Care to explain how you'd explain this [1] to someone else such that they could reproduce it in a readable fashion? Or one of these [2]?

[1] http://necromanc.blogspot.com/2006/05/most-complicated-chine...

[2] http://www.chinese-forums.com/index.php?/topic/437-most-comp...


A challenge!

First of all, [1] is ridiculous. Second of all, you just do it recursively. I would describe the first example roughly as follows:

Walking radical (162); cave top (116); to the left a left-right combination with "moon" on the left (74) and a thread radical (52) above "long" (168) on the right; in the middle "speech" (149) above "horse" (187); to the right, a left-right combination with thread above "long" on the left, and a knife radical (18) on the right; under all of that, a heart radical (61).

Numbers refer to the chart here

http://www.yellowbridge.com/chinese/radicals.php

In practice, it is very common for two Chinese people to meet for the first time and explain to each other which characters their name are. This normally does not involve pulling out pencil and paper.


That's the equivalent of explaining how to spell "supercalifragilisticexpialidocious" -- yeah, it's an English word, but it's ridiculous and nobody really expects you to know how to spell it.

Most simplified characters can be explained with a handful of strokes. Furthermore, many of them can be broken down into "radicals" which are commonly repeated patterns.


I know #1 looks completely insane, but I have been studying Chinese for about 2 years, and I just started writing 3 or 4 months ago, and the breakdown of it is actually fairly simple. There's actually a somewhat limited set of characters that are reused over and over again, and I have already learned to write every one of the pieces (*edit: In that particular character). It's already been broken down in a post above me so I won't do it again...

Some characters would be harder for me to remember than this, because this particular character is made up of common used components.


齉 == nose left, bag right.

龘 == three dragons stack

驫 == three horses stack

It's pretty simple and straight forward.


> IMHO (1) is incredibly important. In Mandarin, if I want to tell you a new character I have to show you. There is no way to describe it.

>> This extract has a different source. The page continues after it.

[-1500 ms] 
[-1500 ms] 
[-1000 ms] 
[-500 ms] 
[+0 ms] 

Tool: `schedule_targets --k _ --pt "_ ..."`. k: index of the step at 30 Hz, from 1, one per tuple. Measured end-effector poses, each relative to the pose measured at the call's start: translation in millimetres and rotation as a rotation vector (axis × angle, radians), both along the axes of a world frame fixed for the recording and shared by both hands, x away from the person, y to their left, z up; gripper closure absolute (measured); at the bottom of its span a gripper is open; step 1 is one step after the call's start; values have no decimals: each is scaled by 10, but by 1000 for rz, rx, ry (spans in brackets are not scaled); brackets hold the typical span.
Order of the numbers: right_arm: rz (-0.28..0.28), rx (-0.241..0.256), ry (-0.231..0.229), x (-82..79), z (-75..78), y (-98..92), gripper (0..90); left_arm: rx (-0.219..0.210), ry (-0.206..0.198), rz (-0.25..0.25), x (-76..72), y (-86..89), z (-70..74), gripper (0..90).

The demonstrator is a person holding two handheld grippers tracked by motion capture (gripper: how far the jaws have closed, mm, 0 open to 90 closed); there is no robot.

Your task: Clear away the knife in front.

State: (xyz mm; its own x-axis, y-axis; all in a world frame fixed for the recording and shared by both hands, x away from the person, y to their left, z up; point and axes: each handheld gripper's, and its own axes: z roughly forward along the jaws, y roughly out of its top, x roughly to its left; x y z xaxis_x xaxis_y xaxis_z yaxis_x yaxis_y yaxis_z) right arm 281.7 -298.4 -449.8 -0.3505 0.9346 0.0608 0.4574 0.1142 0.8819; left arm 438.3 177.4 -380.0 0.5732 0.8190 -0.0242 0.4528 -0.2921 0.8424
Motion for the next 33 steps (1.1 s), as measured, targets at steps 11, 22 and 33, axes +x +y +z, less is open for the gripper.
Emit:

Have you actually studied hanzi? It is very easy to describe a character verbally, and if you live in Asia for any period of time, you will see that people do this quite often. There are only 214 Kangxi radicals[0] (plus some variations based upon how much space is available). Clearly not the same as having 26 letters, but not unmanageable by any stretch of the imagination.

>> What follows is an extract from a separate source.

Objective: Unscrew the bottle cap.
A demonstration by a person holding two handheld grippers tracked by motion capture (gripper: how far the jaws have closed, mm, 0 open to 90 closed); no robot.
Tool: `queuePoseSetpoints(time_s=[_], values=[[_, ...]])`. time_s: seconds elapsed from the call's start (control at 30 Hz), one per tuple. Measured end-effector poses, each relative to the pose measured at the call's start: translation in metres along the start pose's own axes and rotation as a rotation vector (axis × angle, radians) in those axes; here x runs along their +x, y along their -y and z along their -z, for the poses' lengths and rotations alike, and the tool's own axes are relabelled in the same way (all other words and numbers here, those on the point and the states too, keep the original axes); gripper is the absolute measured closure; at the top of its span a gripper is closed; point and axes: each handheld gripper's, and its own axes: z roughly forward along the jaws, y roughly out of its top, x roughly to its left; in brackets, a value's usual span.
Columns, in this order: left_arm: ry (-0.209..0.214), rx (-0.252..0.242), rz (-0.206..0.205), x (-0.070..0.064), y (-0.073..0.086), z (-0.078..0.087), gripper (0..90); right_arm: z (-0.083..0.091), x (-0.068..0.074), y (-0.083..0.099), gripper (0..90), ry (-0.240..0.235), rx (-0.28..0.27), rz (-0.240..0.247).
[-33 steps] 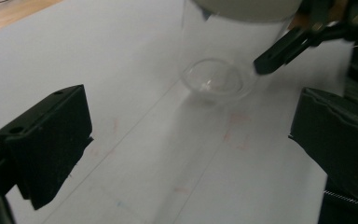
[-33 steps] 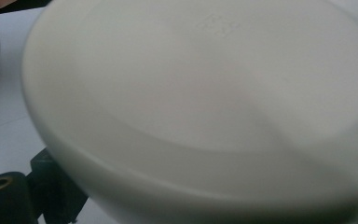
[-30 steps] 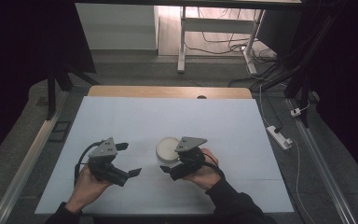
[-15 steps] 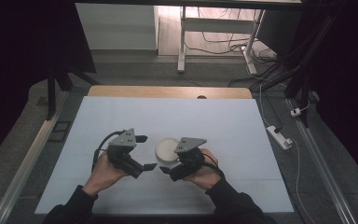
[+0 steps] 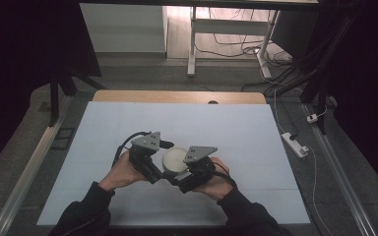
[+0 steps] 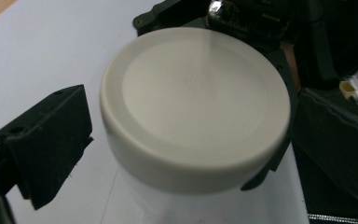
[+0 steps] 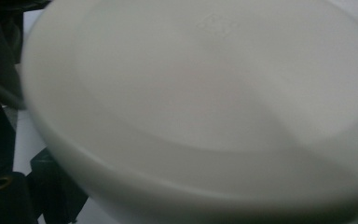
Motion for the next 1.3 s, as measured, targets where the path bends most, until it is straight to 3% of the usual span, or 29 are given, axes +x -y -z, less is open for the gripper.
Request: queuePoseSetpoints(time_s=[0.23,0.4,0.47,0.53,0.57,0.6,0.8,0.83,0.9,1.07,1.17,1.3], values=[[0.04,-0.006,-0.019,0.003,-0.001,-0.007,4.9,0.0,0.002,-0.001,6.7,-0.024,-0.001,0.018],[0.015,-0.012,-0.017,0.002,-0.002,-0.007,7.5,0.001,0.001,-0.001,6.7,-0.02,-0.003,0.007],[-0.005,-0.014,-0.007,0.001,-0.002,-0.007,7.6,0.001,0.0,0.0,6.7,-0.014,-0.005,-0.005],[-0.051,-0.012,0.014,-0.001,-0.003,-0.008,7.8,0.001,-0.002,0.0,6.7,0.002,-0.005,-0.022],[-0.051,-0.012,0.014,-0.001,-0.003,-0.008,7.9,0.001,-0.003,0.0,6.7,0.01,-0.005,-0.026],[-0.085,-0.008,0.032,-0.003,-0.004,-0.01,7.9,0.001,-0.004,0.0,6.7,0.019,-0.004,-0.035],[-0.184,-0.007,0.078,-0.01,-0.01,-0.015,8.1,0.002,-0.006,0.001,6.7,0.067,-0.002,-0.054],[-0.184,-0.007,0.078,-0.01,-0.01,-0.015,8.1,0.002,-0.006,0.001,6.7,0.067,-0.002,-0.054],[-0.238,-0.007,0.1,-0.014,-0.013,-0.018,8.1,0.003,-0.007,0.001,6.7,0.089,-0.003,-0.067],[-0.324,-0.007,0.15,-0.02,-0.016,-0.025,8.1,0.002,-0.009,0.002,6.7,0.118,-0.002,-0.096],[-0.327,0.002,0.132,-0.021,-0.017,-0.026,8.0,0.002,-0.011,0.003,6.7,0.118,0.001,-0.104],[-0.276,0.008,0.117,-0.017,-0.017,-0.023,2.4,0.003,-0.011,0.002,6.7,0.102,-0.006,-0.096]])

The second difference is that characters are "spelled" in 2 dimensions. Once again, there is a set of rules for radical placement, and if you're familiar with these (as you would be if you'd studied Chinese or Japanese), it is very straightforward.

0: http://en.wikipedia.org/wiki/Kangxi_radicals


This is true, but I've noticed that in practice, Chinese or Japanese trying to identify characters to each other (rather than look up an unfamiliar character in a dictionary) tend to draw rather than list the components.

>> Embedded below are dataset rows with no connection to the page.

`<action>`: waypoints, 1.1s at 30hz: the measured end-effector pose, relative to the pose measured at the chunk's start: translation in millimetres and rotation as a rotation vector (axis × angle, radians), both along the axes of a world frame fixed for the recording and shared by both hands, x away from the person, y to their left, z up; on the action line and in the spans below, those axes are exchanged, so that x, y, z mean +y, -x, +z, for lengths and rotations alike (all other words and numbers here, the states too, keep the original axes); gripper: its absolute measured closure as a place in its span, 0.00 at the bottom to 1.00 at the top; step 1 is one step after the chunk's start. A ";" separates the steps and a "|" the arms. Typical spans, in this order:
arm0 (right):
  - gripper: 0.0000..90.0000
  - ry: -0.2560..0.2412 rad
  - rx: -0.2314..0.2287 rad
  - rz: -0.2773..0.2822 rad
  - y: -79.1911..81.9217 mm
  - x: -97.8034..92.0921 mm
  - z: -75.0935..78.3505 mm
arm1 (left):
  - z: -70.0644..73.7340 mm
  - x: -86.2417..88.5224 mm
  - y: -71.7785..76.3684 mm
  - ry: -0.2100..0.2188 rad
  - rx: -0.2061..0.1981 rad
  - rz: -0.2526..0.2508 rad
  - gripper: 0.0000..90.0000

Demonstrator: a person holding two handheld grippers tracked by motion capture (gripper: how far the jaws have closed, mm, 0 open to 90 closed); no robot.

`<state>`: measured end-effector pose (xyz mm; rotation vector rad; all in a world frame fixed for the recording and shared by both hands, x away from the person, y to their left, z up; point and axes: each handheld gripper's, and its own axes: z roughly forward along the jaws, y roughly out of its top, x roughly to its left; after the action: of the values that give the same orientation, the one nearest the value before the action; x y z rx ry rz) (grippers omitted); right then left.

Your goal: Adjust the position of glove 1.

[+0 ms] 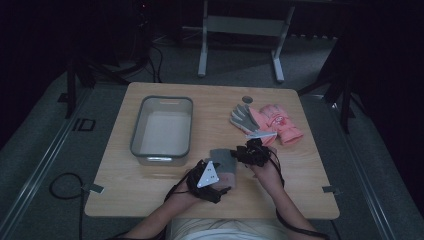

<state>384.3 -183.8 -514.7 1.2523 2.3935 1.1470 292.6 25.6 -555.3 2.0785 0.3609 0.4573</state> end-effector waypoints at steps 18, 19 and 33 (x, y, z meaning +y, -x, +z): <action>0.47 0.030 0.116 -0.033 -18.8 14.3 -36.6 | -15.8 -10.0 -5.0 -0.202 -0.026 -0.002 0.41; 0.48 0.032 0.116 -0.027 -18.6 14.7 -36.6 | -14.9 -9.5 -6.1 -0.212 -0.023 -0.005 0.43; 0.76 -0.139 0.237 0.025 -23.6 29.9 -37.4 | -10.0 2.9 -17.2 -0.176 0.044 -0.034 0.66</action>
<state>407.9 -153.9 -552.1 1.4828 2.5392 1.2553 309.9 28.5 -565.3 2.2647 0.3208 0.4364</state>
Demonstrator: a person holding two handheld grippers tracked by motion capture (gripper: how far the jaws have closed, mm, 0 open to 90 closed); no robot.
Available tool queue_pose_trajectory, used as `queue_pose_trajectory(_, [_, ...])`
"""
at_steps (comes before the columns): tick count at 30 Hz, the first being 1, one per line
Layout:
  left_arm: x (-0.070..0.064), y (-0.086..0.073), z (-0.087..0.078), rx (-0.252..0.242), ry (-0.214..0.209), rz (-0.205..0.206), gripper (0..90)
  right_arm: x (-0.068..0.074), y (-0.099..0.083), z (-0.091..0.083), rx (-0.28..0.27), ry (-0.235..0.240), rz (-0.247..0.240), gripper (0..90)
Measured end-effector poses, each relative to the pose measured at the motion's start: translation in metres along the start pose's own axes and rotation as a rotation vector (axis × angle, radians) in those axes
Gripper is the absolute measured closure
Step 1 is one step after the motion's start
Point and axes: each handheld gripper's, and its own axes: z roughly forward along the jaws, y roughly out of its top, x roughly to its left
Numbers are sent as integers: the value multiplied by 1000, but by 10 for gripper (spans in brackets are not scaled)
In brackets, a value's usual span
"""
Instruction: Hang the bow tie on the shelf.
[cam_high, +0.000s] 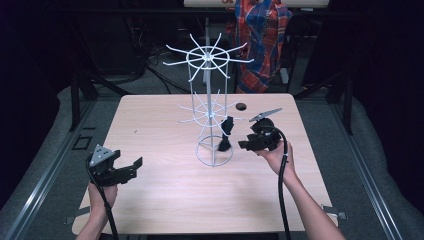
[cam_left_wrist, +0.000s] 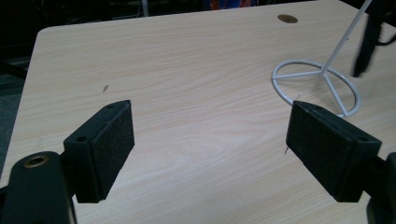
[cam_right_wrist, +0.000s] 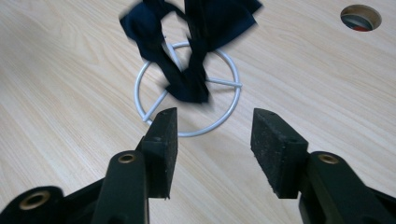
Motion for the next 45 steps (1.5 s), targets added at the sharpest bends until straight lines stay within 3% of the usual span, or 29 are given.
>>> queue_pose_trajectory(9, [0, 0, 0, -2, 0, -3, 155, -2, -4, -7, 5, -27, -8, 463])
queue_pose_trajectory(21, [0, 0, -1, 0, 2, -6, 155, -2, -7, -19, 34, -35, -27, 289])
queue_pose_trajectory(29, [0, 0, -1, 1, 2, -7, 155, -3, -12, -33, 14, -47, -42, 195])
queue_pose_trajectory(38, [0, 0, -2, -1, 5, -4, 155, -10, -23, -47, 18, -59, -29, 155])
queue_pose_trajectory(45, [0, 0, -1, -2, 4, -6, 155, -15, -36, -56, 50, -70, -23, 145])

I think it depends mostly on how hard the explanation is or how available paper is.

I had a friend of mine show me how to explain how to write her name in Japanese. There are even special names for the different radical forms (e.g. ninben vs. ningen).


I think some of radicals are homonyms of other radicals. Most of the radicals have a lot of near-homonyms.Also, those radicals can change their shape depending on what position they are in.

Yes, it's possible, but nowhere near as easy.


>English in the 10th century was basically the same language as German (Althochdeutsch or Old High German, to be precise). In 1066, the Normans conquered England, bringing French which became the official and court language of England for several centuries.

Old English and Old High German being "basically the same language" is a very ignorant thing to say and categorically wrong. Old High German might have been much more close to Old English than modern standard German is to English but they weren't mutually intelligible and they were clearly different languages even at that time. Major differences between the two had arisen many centuries earlier. Take for example the High German consonant shift. Now, would you please explain why you would say that both were "basically the same language"?


Old English (aka Anglo-Saxon) was a Low German dialect, closer to Dutch in many ways, and to Danish in others, than to High German. Which isn't surprising when you consider the Angles, Saxons, and Jutes came from the North Sea coast region from southern Denmark to the eastern Netherlands.


No, it was not a Low German dialect. It was what is called an Ingvaeonic dialect, most closely related to Old Saxon and Old Frisian. Old High German is what is sometimes called Istvaeonic (and the Franconian dialects that were to become Dutch is also part of that group). There is a bunch of important differences between Ingvaeonic and Istvaeonic, and both are quite, quite different from North Germanic.


> In Mandarin, if I want to tell you a new character I have to show you. There is no way to describe it.

This isn't strictly true. Some characters are simple combinations of radicals and other characters and can be sufficiently described as saying "the radical for x and the character for y." For example, the word for hungry (饿, è) is a combination of the radical for "eat" or "food" (饣, shí) and the character for "self" or "me" (我, wǒ).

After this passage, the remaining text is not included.